AIM OF THE TASK. Transcribe the data in full, keeping each line exactly as it appears.
=== Begin Enclosure ===
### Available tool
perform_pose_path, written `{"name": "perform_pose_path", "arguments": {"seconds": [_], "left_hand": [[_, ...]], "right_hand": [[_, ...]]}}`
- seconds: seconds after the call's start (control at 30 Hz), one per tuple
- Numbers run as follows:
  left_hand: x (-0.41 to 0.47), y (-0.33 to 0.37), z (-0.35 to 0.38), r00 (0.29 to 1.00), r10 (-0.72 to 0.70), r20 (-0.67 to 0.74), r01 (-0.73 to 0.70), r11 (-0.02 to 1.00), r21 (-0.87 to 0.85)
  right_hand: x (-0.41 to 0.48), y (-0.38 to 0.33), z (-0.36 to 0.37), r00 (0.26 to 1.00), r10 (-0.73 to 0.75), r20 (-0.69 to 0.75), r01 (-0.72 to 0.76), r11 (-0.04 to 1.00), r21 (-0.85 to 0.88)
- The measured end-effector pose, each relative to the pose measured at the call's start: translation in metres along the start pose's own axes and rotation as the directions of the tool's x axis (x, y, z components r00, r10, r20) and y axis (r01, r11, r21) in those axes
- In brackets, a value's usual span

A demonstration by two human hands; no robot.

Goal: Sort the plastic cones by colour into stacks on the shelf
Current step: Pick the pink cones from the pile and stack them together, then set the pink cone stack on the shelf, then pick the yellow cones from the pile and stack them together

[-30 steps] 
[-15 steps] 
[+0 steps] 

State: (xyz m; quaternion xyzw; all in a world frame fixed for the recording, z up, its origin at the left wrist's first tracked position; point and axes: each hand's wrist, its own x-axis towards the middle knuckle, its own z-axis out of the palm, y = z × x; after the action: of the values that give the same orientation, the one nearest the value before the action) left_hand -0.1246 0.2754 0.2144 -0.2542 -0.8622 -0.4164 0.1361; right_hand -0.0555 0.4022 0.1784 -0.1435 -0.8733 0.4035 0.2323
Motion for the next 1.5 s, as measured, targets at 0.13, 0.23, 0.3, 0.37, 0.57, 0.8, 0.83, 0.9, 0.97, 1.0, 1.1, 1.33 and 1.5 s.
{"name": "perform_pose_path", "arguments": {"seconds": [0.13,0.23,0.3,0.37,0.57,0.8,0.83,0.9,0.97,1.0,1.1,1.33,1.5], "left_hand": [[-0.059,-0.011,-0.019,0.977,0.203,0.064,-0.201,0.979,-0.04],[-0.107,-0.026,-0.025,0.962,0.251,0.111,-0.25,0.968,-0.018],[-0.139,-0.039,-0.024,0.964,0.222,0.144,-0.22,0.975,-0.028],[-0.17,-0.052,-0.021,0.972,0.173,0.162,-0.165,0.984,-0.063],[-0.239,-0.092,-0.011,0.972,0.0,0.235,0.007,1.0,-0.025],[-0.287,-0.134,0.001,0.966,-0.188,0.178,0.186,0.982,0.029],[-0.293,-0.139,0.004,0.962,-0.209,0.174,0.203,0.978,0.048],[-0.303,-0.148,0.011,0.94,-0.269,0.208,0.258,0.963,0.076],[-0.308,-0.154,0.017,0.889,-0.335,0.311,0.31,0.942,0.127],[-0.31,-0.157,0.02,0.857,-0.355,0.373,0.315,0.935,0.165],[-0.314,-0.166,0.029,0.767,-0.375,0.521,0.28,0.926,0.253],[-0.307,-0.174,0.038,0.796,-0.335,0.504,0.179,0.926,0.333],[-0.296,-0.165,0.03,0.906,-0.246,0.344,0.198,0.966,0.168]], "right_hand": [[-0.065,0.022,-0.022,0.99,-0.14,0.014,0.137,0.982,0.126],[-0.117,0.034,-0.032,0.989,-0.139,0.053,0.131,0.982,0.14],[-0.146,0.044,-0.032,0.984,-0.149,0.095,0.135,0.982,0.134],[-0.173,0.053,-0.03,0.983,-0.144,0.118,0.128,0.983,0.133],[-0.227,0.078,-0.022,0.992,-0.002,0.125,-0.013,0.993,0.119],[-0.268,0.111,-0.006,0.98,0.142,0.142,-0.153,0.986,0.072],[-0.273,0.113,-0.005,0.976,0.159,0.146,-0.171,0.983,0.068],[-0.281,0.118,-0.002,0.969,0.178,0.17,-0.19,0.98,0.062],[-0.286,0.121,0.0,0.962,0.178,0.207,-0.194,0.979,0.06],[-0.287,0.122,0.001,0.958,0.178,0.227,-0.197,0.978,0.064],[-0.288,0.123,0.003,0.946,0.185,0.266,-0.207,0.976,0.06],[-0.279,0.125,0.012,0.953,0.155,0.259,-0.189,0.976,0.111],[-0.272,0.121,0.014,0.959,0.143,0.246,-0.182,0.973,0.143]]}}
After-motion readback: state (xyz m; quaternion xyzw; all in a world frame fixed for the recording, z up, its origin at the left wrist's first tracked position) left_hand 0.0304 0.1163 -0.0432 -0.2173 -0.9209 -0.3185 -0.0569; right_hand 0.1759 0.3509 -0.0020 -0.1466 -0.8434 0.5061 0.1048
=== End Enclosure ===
WRITTEN RESPONSE.
### Available tool
perform_pose_path, written `{"name": "perform_pose_path", "arguments": {"seconds": [_], "left_hand": [[_, ...]], "right_hand": [[_, ...]]}}`
- seconds: seconds after the call's start (control at 30 Hz), one per tuple
- Numbers run as follows:
  left_hand: x (-0.41 to 0.47), y (-0.33 to 0.37), z (-0.35 to 0.38), r00 (0.29 to 1.00), r10 (-0.72 to 0.70), r20 (-0.67 to 0.74), r01 (-0.73 to 0.70), r11 (-0.02 to 1.00), r21 (-0.87 to 0.85)
  right_hand: x (-0.41 to 0.48), y (-0.38 to 0.33), z (-0.36 to 0.37), r00 (0.26 to 1.00), r10 (-0.73 to 0.75), r20 (-0.69 to 0.75), r01 (-0.72 to 0.76), r11 (-0.04 to 1.00), r21 (-0.85 to 0.88)
- The measured end-effector pose, each relative to the pose measured at the call's start: translation in metres along the start pose's own axes and rotation as the directions of the tool's x axis (x, y, z components r00, r10, r20) and y axis (r01, r11, r21) in those axes
- In brackets, a value's usual span

A demonstration by two human hands; no robot.

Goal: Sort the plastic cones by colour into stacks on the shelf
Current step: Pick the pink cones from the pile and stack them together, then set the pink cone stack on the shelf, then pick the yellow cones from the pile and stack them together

[-30 steps] 
[-15 steps] 
[+0 steps] 

State: (xyz m; quaternion xyzw; all in a world frame fixed for the recording, z up, its origin at the left wrist's first tracked position; point and axes: each hand's wrist, its own x-axis towards the middle knuckle, its own z-axis out of the palm, y = z × x; after the action: of the values that give the same orientation, the one nearest the value before the action) left_hand -0.1246 0.2754 0.2144 -0.2542 -0.8622 -0.4164 0.1361; right_hand -0.0555 0.4022 0.1784 -0.1435 -0.8733 0.4035 0.2323
Motion for the next 1.5 s, as measured, targets at 0.13, 0.23, 0.3, 0.37, 0.57, 0.8, 0.83, 0.9, 0.97, 1.0, 1.1, 1.33 and 1.5 s.
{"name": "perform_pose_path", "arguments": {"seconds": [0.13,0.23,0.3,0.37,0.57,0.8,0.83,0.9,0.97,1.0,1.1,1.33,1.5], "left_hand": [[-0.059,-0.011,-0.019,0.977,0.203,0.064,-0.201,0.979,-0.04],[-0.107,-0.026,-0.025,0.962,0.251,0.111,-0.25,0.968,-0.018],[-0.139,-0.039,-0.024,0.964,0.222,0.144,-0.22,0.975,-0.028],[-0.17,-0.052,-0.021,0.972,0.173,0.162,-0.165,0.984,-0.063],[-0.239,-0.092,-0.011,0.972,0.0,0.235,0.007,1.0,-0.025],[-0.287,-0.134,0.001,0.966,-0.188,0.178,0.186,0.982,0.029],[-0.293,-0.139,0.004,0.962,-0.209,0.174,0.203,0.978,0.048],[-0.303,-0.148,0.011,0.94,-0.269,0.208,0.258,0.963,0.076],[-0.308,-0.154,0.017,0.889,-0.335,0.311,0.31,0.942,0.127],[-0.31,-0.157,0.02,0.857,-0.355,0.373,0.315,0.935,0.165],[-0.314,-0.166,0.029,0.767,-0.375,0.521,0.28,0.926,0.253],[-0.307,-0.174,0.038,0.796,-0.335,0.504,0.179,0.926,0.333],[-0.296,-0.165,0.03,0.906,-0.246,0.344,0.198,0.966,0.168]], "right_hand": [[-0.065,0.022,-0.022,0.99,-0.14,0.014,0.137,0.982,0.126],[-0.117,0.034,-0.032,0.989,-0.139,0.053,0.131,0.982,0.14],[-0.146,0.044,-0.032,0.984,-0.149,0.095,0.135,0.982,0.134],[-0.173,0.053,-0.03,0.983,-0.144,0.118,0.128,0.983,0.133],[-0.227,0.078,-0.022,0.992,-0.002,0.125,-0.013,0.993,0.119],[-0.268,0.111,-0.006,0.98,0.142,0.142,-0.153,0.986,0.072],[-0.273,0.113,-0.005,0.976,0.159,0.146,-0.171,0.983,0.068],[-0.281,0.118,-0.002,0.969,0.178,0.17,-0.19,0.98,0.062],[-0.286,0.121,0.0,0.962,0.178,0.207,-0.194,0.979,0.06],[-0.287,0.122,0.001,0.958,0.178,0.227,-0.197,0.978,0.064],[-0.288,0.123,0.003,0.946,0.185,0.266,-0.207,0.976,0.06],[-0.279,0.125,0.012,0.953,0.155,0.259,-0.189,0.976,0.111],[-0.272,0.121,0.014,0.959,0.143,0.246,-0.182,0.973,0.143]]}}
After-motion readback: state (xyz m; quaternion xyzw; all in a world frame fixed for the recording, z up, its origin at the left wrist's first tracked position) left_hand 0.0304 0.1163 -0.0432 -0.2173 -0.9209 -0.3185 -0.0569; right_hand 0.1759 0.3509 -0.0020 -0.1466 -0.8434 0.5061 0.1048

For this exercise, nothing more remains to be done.